With the vSphere 5.5 release, there are a plethora of new features that come with the usual vSphere release. In my opinion, the largest change is the death of the vSphere full-client, with management performed exclusively from the vSphere Web Client.
The web client?
The vSphere Web Client was released with vSphere 5.0, and is certainly a big change from what sysadmins are used to. It takes a new train of thought, and general thinking to manage your vSphere farm. At first, I did not like the Web Client, as literally every single thing has moved location, so finding things you used to be able to click on with your eyes closed, is not possible. But after using it for a few months, it certainly has grown on me.
Below are some tips or noted intricacies that will help you on your vSphere Web Client journey.
It’s entirely flash based
This has both pros, and cons. Pros? The Web Client is multi-platform. No longer will you have to hunt for that Windows workstation in your network, to install the vSphere client. No longer will you have to download 200+mb and install different versions of the client to manage different clusters. Chrome, Firefox and IE are all supported.
The cons? It’s entirely flash based. The debate about the security of flash is outside ths scope of this article. I guess at least it’s not Java. This also means if you access the Web Client over say, a RDP jump-host or other remote-desktop solution, it will run quite poorly.
This is my favourite feature of the Web Client.
Say you are going through configuring a new VM, deciding which VLAN/port-group you need to place your VM into. Like most sysadmins, you are extremely busy and cannot quite remember which one you need. Instead of cancelling out of the wizard, loosing all of your work, you can click on this nice double-arrow:
That will minimize what you are currently doing, to the WIP section:
Now you can continue on with the sub-task you need to do, and when you are finished, simply click on the task in the WIP window to be returned where you were before! I initially thought, “Heh. That’s neat, I guess”, but then started to use it frequently and now could not live without it.
The search function is handy…mostly
Generally, I find in-built search functions, for most software, basically useless. They either return nothing, or the complete opposite of what you were after (I’m looking at you, mediawiki!).
The search functionality in the Web Client is mostly better then that. It will display VMs, Virtual Networks (portgroups), hosts, clusters, datacenters and datastores. Most of what you will be working with on a daily basis.

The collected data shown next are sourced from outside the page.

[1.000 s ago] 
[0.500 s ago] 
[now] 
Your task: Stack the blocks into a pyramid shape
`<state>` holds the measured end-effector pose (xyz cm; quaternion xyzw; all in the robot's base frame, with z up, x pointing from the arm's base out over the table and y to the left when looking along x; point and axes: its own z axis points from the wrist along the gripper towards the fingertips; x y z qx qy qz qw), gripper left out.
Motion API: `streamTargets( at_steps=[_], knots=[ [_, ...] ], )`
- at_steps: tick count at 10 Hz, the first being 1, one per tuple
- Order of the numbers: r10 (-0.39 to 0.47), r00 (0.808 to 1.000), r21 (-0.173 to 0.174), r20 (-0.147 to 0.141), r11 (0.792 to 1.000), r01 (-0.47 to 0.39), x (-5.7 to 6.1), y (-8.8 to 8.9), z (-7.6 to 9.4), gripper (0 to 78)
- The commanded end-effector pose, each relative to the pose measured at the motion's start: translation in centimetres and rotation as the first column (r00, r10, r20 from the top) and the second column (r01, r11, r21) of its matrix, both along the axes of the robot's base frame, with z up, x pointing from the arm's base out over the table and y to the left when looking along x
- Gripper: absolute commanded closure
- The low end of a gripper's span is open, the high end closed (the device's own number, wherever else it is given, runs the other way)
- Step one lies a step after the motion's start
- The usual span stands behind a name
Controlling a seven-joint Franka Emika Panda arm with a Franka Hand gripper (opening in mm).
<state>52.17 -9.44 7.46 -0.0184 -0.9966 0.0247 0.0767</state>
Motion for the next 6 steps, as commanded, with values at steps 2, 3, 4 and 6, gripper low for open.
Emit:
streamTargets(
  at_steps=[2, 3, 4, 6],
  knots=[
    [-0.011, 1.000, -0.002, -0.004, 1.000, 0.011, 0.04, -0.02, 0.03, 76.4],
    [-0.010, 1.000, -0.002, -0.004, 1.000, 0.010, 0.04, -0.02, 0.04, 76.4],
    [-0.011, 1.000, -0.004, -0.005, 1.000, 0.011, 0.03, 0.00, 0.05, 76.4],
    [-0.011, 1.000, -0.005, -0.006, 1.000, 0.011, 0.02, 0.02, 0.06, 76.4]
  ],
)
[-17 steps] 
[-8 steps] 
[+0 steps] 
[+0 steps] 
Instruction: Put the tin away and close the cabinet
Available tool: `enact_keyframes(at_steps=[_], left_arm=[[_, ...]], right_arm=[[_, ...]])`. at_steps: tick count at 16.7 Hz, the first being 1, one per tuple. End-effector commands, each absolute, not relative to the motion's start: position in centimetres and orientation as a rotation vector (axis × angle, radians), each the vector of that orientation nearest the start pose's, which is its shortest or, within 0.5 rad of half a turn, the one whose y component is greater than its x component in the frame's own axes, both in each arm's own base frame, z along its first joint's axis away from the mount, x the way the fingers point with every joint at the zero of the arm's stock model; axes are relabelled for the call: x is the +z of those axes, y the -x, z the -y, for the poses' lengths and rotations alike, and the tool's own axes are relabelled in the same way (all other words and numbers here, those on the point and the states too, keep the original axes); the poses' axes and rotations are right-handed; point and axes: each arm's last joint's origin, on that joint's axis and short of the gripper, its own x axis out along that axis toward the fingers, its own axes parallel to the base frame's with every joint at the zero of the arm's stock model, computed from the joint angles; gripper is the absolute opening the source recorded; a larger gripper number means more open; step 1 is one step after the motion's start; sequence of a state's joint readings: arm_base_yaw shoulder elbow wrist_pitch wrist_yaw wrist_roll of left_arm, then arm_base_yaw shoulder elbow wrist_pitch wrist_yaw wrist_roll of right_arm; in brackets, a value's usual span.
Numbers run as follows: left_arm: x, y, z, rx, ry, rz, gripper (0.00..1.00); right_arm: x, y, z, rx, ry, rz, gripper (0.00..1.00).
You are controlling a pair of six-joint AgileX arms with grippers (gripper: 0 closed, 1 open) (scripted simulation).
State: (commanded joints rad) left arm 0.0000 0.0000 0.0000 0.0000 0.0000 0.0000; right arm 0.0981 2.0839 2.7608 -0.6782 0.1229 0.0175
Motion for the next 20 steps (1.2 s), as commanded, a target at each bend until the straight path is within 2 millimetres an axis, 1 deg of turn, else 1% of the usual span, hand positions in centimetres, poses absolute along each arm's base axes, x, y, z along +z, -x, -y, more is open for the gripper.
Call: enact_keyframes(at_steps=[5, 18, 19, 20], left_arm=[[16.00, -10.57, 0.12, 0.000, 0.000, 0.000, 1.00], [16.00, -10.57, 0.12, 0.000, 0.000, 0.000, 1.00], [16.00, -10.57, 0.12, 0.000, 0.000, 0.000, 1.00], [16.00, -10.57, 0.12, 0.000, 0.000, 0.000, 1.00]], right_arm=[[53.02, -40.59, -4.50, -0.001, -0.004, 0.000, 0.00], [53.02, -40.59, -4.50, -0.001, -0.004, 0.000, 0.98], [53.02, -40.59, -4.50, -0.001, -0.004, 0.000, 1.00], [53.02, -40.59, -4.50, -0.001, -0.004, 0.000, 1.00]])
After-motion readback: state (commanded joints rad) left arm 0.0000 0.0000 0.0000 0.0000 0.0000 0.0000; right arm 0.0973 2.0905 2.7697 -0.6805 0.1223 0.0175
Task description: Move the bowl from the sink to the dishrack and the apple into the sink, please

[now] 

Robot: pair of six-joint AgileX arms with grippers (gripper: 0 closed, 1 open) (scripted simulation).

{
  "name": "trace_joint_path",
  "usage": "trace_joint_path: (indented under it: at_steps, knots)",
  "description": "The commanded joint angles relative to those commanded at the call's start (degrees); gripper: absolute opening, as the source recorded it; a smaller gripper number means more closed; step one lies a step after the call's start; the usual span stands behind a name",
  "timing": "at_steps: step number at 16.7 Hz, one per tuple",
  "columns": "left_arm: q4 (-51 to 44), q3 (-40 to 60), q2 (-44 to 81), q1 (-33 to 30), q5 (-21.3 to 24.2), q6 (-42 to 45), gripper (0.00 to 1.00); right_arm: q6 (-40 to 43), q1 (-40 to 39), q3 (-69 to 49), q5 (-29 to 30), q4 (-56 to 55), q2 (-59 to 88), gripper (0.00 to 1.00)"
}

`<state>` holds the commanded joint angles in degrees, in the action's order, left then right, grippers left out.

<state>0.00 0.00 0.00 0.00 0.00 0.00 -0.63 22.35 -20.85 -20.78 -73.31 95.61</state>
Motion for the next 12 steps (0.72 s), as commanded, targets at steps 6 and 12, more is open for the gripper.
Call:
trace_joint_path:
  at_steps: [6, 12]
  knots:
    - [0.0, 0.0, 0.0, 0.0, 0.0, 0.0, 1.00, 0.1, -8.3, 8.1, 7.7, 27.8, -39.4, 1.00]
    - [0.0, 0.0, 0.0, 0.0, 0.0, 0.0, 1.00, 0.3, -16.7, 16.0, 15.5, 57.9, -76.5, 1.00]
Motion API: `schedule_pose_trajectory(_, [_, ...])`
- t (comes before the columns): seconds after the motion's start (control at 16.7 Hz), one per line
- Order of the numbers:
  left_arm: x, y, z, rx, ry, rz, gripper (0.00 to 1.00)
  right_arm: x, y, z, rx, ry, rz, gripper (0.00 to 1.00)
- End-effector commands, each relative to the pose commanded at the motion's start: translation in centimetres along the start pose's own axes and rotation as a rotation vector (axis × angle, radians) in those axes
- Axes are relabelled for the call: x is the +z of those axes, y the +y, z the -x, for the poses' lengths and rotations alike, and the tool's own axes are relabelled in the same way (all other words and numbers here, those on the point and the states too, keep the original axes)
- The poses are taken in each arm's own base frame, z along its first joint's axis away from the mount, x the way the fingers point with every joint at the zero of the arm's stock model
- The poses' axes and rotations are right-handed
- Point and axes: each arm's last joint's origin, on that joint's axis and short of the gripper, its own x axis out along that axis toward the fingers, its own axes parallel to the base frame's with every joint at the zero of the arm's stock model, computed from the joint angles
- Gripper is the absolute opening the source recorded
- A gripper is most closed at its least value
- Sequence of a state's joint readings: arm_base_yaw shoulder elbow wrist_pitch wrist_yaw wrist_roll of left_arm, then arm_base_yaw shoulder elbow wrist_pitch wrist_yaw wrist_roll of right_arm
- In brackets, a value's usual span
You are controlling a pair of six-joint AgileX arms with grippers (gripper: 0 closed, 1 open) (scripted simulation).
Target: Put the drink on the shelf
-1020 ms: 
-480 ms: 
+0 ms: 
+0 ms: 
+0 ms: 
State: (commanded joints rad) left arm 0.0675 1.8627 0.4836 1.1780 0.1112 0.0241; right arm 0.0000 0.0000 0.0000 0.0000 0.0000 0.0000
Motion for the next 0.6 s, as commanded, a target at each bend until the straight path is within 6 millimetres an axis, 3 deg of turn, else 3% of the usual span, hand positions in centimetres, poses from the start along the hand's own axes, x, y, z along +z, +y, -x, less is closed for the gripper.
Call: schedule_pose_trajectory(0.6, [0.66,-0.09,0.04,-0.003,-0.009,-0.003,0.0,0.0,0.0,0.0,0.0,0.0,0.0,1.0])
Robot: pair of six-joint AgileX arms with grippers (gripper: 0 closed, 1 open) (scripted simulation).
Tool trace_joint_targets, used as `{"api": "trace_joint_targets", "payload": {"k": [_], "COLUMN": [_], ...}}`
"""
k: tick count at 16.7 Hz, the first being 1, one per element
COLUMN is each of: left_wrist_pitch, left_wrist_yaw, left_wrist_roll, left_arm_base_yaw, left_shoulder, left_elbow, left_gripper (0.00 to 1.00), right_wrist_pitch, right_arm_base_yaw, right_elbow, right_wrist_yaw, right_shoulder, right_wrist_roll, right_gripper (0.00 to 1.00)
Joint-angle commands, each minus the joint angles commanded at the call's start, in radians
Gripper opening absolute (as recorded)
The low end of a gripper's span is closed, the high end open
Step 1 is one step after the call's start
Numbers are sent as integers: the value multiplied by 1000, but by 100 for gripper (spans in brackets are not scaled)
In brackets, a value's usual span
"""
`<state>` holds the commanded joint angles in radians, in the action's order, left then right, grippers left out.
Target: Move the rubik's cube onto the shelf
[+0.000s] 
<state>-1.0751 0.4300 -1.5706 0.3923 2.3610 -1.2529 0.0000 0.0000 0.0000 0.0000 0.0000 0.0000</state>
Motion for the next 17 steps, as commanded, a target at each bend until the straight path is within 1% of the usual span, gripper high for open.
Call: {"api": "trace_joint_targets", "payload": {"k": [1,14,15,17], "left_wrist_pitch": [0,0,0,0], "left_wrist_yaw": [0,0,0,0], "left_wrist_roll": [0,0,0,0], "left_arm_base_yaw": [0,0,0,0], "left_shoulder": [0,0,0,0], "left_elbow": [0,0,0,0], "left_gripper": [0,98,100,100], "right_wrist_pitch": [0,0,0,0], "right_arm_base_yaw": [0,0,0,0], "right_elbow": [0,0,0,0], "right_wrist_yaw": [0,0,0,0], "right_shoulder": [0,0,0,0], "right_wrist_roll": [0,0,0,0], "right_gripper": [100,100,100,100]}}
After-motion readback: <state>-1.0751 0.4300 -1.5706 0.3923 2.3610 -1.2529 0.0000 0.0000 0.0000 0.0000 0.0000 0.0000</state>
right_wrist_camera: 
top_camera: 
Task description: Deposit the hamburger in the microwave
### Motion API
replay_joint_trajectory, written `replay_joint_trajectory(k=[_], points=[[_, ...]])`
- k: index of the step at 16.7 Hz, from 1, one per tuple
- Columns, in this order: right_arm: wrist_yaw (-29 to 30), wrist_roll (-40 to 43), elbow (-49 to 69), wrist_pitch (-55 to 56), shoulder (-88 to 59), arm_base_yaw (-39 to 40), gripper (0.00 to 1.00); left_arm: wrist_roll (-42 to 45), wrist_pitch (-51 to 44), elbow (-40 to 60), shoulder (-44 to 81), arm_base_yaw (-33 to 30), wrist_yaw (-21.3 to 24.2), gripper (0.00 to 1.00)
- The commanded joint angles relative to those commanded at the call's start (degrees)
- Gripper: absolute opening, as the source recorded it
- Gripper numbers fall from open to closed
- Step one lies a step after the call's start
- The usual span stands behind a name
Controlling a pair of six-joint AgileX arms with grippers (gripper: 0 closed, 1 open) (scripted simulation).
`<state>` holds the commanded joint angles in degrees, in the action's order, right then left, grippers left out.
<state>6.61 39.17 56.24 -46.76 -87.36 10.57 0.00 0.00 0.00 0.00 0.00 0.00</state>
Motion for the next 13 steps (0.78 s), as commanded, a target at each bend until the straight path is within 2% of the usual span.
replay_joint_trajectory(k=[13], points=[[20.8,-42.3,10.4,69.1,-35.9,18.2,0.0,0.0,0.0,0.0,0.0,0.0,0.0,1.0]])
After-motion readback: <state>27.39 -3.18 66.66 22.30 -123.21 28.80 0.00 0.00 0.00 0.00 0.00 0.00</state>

What about vSwitches though? That’s one of the first things you will configure, and you cannot search for it:
Why they didn’t include that, who knows. But for general use, the search function will help you find what you are looking for, instead of blindly navigating around.
Managing a vSwitch took me a long time to find out. For reference, you have to select the host, manage, networking.
To navigate your way around the interface faster, you can also use keyboard shortcuts! I find when working remotely, over a slow connection, these drastically increase your administrative speed:
- Ctrl-alt-3: Hosts and Clusters
- Ctrl-alt-4: VMs and Templates
- Ctrl-alt-5: Datastores/Datastore clusters
- Ctrl-alt-6: Networking
Those 4 items above are the 4 main ones I use on a regular basis. They greatly assist in zipping around the interface. Oddly enough, I was not able to find any official VMware documentation on these shortcuts.
SSO is a big, complex beast, but ready for enterprise integration…but not deployment
Whether you install a stand-alone vCenter appliance, or highly-available vCenter infrastructure, you now have to install the SSO component. How do you plan for your deployment, though? Check out this flowchart from Josh Odgers, VCDX #90:
Phew. I’m glad that wasn’t to comple- Oh, wait. Generally, most deployments will only consist of a single vCenter server, and single SSO component. However, if your business and/or technology requirements are different, thorough planning needs to take place.
For enterprise integration, I’ll commend VMware for taking other technologies into account. VMware SSO is compatible with OpenAM, ADFS and Shibboleth/SAML. However, it might not be ready for true enterprise level deployment, as you cannot use a clustered database solution for your database, like MS-SQL clustering or Oracle RAC. You can cluster the SSO componenents themselves, but that only uses VMware HA (you will have downtime), or you can use a 3rd-party load-balancer (usually, spend money) to acheive fail-over.
The vSphere Web Client – Resistance is futile
Basically, you now have no choice but to get used to the Web Client. However, don’t look at this as a bad thing, look at this as an opportunity to re-learn what you know, with some icing on top. Initially I disliked the Web Client, but over time I have grown to like it, and now prefer it to the full-client.
At first, I was much more inefficient compared to using the full-client. But with general use, using the (mostly) useful search, using keyboard shortcuts and de-coupling myself from old habits, I can certainly work faster, and smarter, in the web client.
Before deployment, do your research. If you blindly run the installation wizards clicking “next-next-next”, you’re gonna have a bad time.
At the end of the day, the virtual-motherland is mandating use of the Web Client. If you close your eyes and think of a far-away place, things don’t hurt. Too much.